#### Exercise:
Retype the whole listing that follows, line for line.

#### Data shown:
Start of Block

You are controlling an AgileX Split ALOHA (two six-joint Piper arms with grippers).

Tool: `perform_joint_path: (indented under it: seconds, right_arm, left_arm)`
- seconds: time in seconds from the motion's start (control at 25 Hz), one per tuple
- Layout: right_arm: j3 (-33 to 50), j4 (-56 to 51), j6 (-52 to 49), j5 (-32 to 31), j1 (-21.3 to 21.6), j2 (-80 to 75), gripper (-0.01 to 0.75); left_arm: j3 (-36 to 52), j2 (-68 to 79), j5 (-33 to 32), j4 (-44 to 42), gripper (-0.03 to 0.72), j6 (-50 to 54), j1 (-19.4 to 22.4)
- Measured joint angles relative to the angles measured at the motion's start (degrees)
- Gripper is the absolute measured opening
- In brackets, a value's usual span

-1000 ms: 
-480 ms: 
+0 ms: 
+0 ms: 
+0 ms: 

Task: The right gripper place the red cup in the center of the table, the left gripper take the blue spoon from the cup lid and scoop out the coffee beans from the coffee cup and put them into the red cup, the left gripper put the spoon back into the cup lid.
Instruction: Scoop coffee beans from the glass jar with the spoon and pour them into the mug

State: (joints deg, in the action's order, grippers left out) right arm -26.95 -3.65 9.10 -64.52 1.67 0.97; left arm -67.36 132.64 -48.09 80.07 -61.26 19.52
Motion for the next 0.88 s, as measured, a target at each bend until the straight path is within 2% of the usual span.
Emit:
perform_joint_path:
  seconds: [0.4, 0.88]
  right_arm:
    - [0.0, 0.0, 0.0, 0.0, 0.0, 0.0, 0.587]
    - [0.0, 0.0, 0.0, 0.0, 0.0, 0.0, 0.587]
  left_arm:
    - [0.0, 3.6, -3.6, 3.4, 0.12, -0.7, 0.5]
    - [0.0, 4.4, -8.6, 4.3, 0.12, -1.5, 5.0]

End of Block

#### Output of the exercise:
You are controlling an AgileX Split ALOHA (two six-joint Piper arms with grippers).

Tool: `perform_joint_path: (indented under it: seconds, right_arm, left_arm)`
- seconds: time in seconds from the motion's start (control at 25 Hz), one per tuple
- Layout: right_arm: j3 (-33 to 50), j4 (-56 to 51), j6 (-52 to 49), j5 (-32 to 31), j1 (-21.3 to 21.6), j2 (-80 to 75), gripper (-0.01 to 0.75); left_arm: j3 (-36 to 52), j2 (-68 to 79), j5 (-33 to 32), j4 (-44 to 42), gripper (-0.03 to 0.72), j6 (-50 to 54), j1 (-19.4 to 22.4)
- Measured joint angles relative to the angles measured at the motion's start (degrees)
- Gripper is the absolute measured opening
- In brackets, a value's usual span

-1000 ms: 
-480 ms: 
+0 ms: 
+0 ms: 
+0 ms: 

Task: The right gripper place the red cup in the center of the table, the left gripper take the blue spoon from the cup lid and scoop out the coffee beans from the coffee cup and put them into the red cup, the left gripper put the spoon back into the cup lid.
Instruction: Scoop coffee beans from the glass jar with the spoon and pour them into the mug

State: (joints deg, in the action's order, grippers left out) right arm -26.95 -3.65 9.10 -64.52 1.67 0.97; left arm -67.36 132.64 -48.09 80.07 -61.26 19.52
Motion for the next 0.88 s, as measured, a target at each bend until the straight path is within 2% of the usual span.
Emit:
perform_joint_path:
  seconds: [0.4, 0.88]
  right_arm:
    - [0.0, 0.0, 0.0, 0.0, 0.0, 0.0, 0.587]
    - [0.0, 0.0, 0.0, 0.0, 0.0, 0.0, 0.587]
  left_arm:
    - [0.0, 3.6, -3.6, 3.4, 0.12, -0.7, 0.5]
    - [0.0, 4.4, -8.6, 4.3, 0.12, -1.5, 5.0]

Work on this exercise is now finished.